**WHAT YOU SHOULD DO:** Please retype the data in full and exactly; the pictures are not part of the copy.

DATA SHOWN Block Start

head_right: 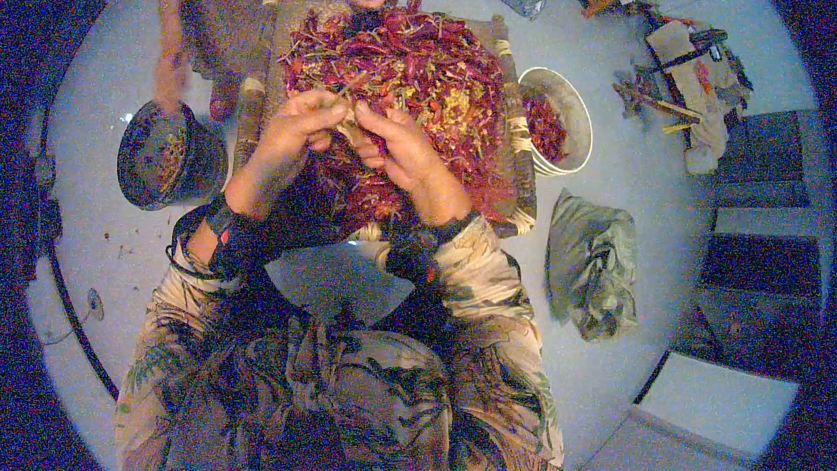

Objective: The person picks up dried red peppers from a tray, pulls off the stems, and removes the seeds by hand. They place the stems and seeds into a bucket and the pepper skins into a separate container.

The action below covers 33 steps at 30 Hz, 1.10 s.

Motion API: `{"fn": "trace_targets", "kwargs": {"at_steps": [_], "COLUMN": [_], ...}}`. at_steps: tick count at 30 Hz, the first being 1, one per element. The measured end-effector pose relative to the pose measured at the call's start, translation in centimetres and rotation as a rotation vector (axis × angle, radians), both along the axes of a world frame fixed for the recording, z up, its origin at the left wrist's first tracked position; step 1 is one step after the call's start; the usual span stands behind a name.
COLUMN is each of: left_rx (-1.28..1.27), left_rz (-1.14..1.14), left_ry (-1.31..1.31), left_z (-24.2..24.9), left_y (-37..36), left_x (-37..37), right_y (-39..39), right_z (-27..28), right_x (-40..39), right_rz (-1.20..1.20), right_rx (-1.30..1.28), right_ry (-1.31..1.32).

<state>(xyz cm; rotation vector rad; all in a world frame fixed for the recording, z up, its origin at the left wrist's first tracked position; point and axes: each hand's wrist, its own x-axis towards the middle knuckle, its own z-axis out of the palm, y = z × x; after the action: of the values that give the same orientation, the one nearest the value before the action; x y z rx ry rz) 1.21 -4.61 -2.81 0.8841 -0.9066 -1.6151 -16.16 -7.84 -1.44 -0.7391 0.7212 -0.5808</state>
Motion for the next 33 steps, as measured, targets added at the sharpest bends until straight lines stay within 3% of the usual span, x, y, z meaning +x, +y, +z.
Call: {"fn": "trace_targets", "kwargs": {"at_steps": [7,16,22,33], "left_rx": [0.066,0.139,0.199,0.194], "left_rz": [0.143,0.197,0.299,0.168], "left_ry": [0.155,0.209,0.322,0.250], "left_z": [-0.4,-0.4,-0.6,0.0], "left_y": [-0.2,0.2,-0.1,0.7], "left_x": [0.6,0.5,1.2,-0.1], "right_y": [0.4,0.9,0.2,1.2], "right_z": [0.0,-0.4,-0.9,-1.1], "right_x": [0.7,1.2,0.8,2.2], "right_rz": [-0.002,-0.126,-0.231,-0.250], "right_rx": [-0.292,-0.279,-0.409,-0.454], "right_ry": [0.171,0.265,0.270,0.293]}}
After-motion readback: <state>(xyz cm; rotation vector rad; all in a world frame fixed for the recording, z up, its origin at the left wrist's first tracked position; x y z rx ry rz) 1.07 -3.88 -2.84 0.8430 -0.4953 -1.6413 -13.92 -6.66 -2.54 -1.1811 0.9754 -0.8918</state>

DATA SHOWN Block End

**SOLUTION:**
head_right: 

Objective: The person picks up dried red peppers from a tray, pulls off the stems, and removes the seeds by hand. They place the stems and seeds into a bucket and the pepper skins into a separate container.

The action below covers 33 steps at 30 Hz, 1.10 s.

Motion API: `{"fn": "trace_targets", "kwargs": {"at_steps": [_], "COLUMN": [_], ...}}`. at_steps: tick count at 30 Hz, the first being 1, one per element. The measured end-effector pose relative to the pose measured at the call's start, translation in centimetres and rotation as a rotation vector (axis × angle, radians), both along the axes of a world frame fixed for the recording, z up, its origin at the left wrist's first tracked position; step 1 is one step after the call's start; the usual span stands behind a name.
COLUMN is each of: left_rx (-1.28..1.27), left_rz (-1.14..1.14), left_ry (-1.31..1.31), left_z (-24.2..24.9), left_y (-37..36), left_x (-37..37), right_y (-39..39), right_z (-27..28), right_x (-40..39), right_rz (-1.20..1.20), right_rx (-1.30..1.28), right_ry (-1.31..1.32).

<state>(xyz cm; rotation vector rad; all in a world frame fixed for the recording, z up, its origin at the left wrist's first tracked position; point and axes: each hand's wrist, its own x-axis towards the middle knuckle, its own z-axis out of the palm, y = z × x; after the action: of the values that give the same orientation, the one nearest the value before the action; x y z rx ry rz) 1.21 -4.61 -2.81 0.8841 -0.9066 -1.6151 -16.16 -7.84 -1.44 -0.7391 0.7212 -0.5808</state>
Motion for the next 33 steps, as measured, targets added at the sharpest bends until straight lines stay within 3% of the usual span, x, y, z meaning +x, +y, +z.
Call: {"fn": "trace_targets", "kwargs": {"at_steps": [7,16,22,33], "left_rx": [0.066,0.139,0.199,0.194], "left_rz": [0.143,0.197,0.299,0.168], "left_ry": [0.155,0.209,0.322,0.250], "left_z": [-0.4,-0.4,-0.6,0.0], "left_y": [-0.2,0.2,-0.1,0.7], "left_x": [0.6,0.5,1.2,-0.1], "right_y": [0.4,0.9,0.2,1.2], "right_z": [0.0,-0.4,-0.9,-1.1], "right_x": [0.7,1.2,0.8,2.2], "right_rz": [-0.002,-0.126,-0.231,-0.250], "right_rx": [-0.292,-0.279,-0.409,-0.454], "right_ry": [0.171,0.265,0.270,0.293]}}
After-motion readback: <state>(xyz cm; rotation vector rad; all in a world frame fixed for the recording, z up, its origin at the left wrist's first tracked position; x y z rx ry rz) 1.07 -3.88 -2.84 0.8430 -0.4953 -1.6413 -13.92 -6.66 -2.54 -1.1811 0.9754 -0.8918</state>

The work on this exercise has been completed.